Task prompt ->
Every line in the data below that has the word "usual" should be returned.

Provided material ->

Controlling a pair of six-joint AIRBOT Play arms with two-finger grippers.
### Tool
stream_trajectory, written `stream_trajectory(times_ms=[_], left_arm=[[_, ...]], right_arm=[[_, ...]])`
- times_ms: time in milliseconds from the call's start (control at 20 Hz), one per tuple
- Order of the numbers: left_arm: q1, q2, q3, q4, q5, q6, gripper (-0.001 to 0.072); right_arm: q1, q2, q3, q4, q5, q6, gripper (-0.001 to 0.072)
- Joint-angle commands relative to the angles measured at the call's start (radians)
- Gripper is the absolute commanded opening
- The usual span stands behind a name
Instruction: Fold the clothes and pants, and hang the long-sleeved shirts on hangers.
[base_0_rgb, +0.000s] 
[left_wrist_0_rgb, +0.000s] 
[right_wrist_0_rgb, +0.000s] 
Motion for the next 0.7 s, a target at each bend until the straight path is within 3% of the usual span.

Task response ->
- The usual span stands behind a name
Motion for the next 0.7 s, a target at each bend until the straight path is within 3% of the usual span.

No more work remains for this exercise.